▶ **Exercise directions**: Your output should be the complete listing, repeated exactly.

◆ ◆ ◆ ◆

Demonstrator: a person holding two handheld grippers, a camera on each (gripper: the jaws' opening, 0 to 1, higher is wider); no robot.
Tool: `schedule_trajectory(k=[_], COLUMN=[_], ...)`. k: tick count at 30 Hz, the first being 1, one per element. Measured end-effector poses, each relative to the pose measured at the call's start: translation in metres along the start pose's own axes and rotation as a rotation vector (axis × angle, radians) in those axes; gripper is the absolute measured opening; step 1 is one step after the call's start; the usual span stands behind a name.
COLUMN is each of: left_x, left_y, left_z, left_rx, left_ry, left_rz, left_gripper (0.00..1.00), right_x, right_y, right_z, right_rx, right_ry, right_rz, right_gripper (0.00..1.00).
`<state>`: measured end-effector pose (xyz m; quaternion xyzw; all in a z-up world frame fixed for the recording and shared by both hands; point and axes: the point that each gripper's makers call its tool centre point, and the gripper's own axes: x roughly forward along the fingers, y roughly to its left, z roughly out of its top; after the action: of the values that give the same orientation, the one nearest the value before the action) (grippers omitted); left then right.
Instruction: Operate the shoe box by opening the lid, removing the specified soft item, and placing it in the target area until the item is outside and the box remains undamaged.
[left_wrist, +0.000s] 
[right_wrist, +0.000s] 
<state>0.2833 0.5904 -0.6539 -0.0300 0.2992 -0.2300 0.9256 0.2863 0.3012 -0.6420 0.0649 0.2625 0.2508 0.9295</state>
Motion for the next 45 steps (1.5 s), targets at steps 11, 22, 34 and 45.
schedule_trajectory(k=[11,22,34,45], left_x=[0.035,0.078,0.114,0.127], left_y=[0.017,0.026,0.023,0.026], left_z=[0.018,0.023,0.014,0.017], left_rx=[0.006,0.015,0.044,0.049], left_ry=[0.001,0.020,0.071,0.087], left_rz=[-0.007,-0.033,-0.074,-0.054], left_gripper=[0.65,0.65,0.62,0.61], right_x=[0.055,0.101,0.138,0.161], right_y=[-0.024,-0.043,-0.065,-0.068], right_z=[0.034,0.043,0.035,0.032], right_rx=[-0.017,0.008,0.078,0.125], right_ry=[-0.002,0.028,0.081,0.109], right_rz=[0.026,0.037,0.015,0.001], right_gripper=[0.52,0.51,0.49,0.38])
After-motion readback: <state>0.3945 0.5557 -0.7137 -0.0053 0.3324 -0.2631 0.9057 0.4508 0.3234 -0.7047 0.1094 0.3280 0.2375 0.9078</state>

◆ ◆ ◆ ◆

▶ **Exercise solution**:
Demonstrator: a person holding two handheld grippers, a camera on each (gripper: the jaws' opening, 0 to 1, higher is wider); no robot.
Tool: `schedule_trajectory(k=[_], COLUMN=[_], ...)`. k: tick count at 30 Hz, the first being 1, one per element. Measured end-effector poses, each relative to the pose measured at the call's start: translation in metres along the start pose's own axes and rotation as a rotation vector (axis × angle, radians) in those axes; gripper is the absolute measured opening; step 1 is one step after the call's start; the usual span stands behind a name.
COLUMN is each of: left_x, left_y, left_z, left_rx, left_ry, left_rz, left_gripper (0.00..1.00), right_x, right_y, right_z, right_rx, right_ry, right_rz, right_gripper (0.00..1.00).
`<state>`: measured end-effector pose (xyz m; quaternion xyzw; all in a z-up world frame fixed for the recording and shared by both hands; point and axes: the point that each gripper's makers call its tool centre point, and the gripper's own axes: x roughly forward along the fingers, y roughly to its left, z roughly out of its top; after the action: of the values that give the same orientation, the one nearest the value before the action) (grippers omitted); left then right.
Instruction: Operate the shoe box by opening the lid, removing the specified soft item, and placing it in the target area until the item is outside and the box remains undamaged.
[left_wrist, +0.000s] 
[right_wrist, +0.000s] 
<state>0.2833 0.5904 -0.6539 -0.0300 0.2992 -0.2300 0.9256 0.2863 0.3012 -0.6420 0.0649 0.2625 0.2508 0.9295</state>
Motion for the next 45 steps (1.5 s), targets at steps 11, 22, 34 and 45.
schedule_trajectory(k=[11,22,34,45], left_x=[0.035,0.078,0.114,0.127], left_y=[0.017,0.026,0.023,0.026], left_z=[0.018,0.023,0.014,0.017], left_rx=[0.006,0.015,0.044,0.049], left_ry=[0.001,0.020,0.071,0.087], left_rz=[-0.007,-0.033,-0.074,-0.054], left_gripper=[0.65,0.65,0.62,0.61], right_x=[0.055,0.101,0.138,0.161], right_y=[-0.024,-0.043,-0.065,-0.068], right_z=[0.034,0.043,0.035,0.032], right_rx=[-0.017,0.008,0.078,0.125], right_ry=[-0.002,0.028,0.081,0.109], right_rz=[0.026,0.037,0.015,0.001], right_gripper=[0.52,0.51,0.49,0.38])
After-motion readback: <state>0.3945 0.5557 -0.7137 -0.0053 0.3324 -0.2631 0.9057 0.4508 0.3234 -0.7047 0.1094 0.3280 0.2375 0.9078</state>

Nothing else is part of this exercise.